Find the line containing "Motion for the" in the data below and repeat it, along with all later lines, exactly through the last one.
━━━━━ The data
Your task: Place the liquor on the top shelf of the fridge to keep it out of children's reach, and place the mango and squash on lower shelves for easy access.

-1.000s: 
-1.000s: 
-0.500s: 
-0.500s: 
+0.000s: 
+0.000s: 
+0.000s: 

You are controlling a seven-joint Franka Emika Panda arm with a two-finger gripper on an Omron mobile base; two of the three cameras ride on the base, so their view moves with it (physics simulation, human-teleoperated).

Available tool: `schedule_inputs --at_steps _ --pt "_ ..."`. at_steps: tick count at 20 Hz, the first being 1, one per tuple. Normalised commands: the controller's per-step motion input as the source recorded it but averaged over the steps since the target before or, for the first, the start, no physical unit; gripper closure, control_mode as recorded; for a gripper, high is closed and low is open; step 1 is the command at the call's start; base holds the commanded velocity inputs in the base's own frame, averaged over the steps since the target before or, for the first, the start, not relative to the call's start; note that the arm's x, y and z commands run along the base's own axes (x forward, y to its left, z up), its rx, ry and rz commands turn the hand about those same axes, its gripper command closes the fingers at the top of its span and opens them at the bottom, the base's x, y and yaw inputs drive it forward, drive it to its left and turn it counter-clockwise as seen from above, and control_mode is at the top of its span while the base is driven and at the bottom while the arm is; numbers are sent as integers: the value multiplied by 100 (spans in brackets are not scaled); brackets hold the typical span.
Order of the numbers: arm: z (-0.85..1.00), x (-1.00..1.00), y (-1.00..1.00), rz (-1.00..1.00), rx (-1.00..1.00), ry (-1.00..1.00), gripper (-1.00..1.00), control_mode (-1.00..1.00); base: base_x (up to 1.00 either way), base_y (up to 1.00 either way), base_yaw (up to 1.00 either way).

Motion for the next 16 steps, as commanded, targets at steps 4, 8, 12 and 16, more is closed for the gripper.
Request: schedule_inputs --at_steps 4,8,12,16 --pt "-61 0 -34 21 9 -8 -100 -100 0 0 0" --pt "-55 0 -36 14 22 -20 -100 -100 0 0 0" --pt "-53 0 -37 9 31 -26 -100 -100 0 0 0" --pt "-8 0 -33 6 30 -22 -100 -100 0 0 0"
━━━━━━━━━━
Task solution =>
Motion for the next 16 steps, as commanded, targets at steps 4, 8, 12 and 16, more is closed for the gripper.
Request: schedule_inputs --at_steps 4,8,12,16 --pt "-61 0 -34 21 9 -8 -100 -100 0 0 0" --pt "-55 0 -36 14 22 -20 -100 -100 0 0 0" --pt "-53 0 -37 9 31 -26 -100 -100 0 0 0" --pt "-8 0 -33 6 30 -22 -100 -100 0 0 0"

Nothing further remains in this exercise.